Some stay here longer than others. Those learning programming for the first time will enjoy a longer stay than those who come learning Python as an additional language.
But sooner or later, everyone must leave.
Somewhere out there in the distance is the Realm of Projects. A land several hundreds of times larger than Simple Script Paradise; this is where structured project development happens. Multi-file projects, multi-developer projects, and projects with external dependencies - code written by others, for usage in Python programs, not present in a standard Python installation.
If you want to write any project that has any value attached to it, you'll be relying on external dependencies. And so, one day, you'll need to embark upon the trip, as many have done before you.

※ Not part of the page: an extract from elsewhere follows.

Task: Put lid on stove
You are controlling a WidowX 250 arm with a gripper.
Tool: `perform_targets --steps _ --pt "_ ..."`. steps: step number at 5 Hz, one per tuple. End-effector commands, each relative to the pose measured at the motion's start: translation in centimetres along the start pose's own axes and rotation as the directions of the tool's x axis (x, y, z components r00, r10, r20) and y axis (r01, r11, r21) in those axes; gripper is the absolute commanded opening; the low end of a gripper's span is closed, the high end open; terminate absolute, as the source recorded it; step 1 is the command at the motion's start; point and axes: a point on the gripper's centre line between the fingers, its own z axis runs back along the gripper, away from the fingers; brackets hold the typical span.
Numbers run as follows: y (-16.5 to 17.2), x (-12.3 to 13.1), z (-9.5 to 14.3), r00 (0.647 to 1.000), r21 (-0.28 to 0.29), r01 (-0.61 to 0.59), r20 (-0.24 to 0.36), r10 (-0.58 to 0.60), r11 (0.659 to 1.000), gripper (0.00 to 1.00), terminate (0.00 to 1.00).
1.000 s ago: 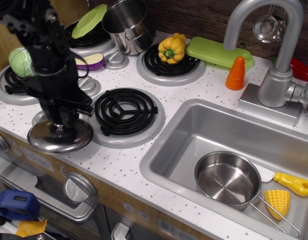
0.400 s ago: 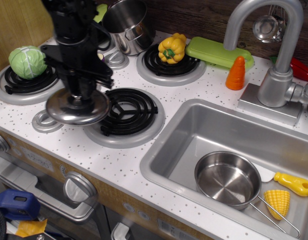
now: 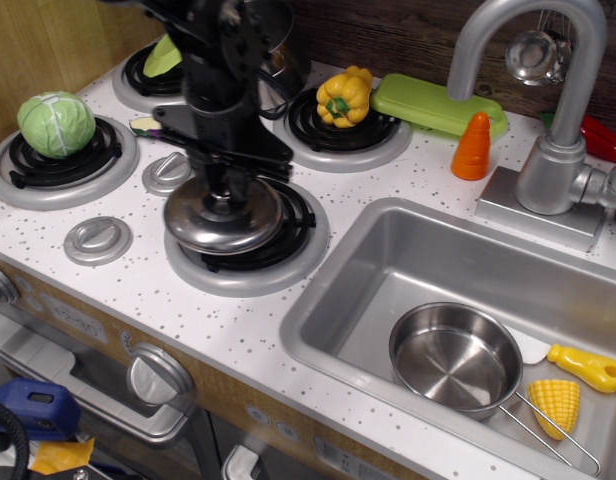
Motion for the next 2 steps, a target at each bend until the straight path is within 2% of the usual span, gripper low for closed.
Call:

There's only one problem - that which lies between Paradise Island and the Realm of Projects.
A murky, shark infested sea lies between the two lands. Broken imports, broken tools, broken builds, even broken operating systems - all these prizes and more await you should you perform the crossing in the wrong way.
The problem is, to build a boat suitable for the crossing, and not one based on driftwood, duct tape and broken dreams - much must be understood.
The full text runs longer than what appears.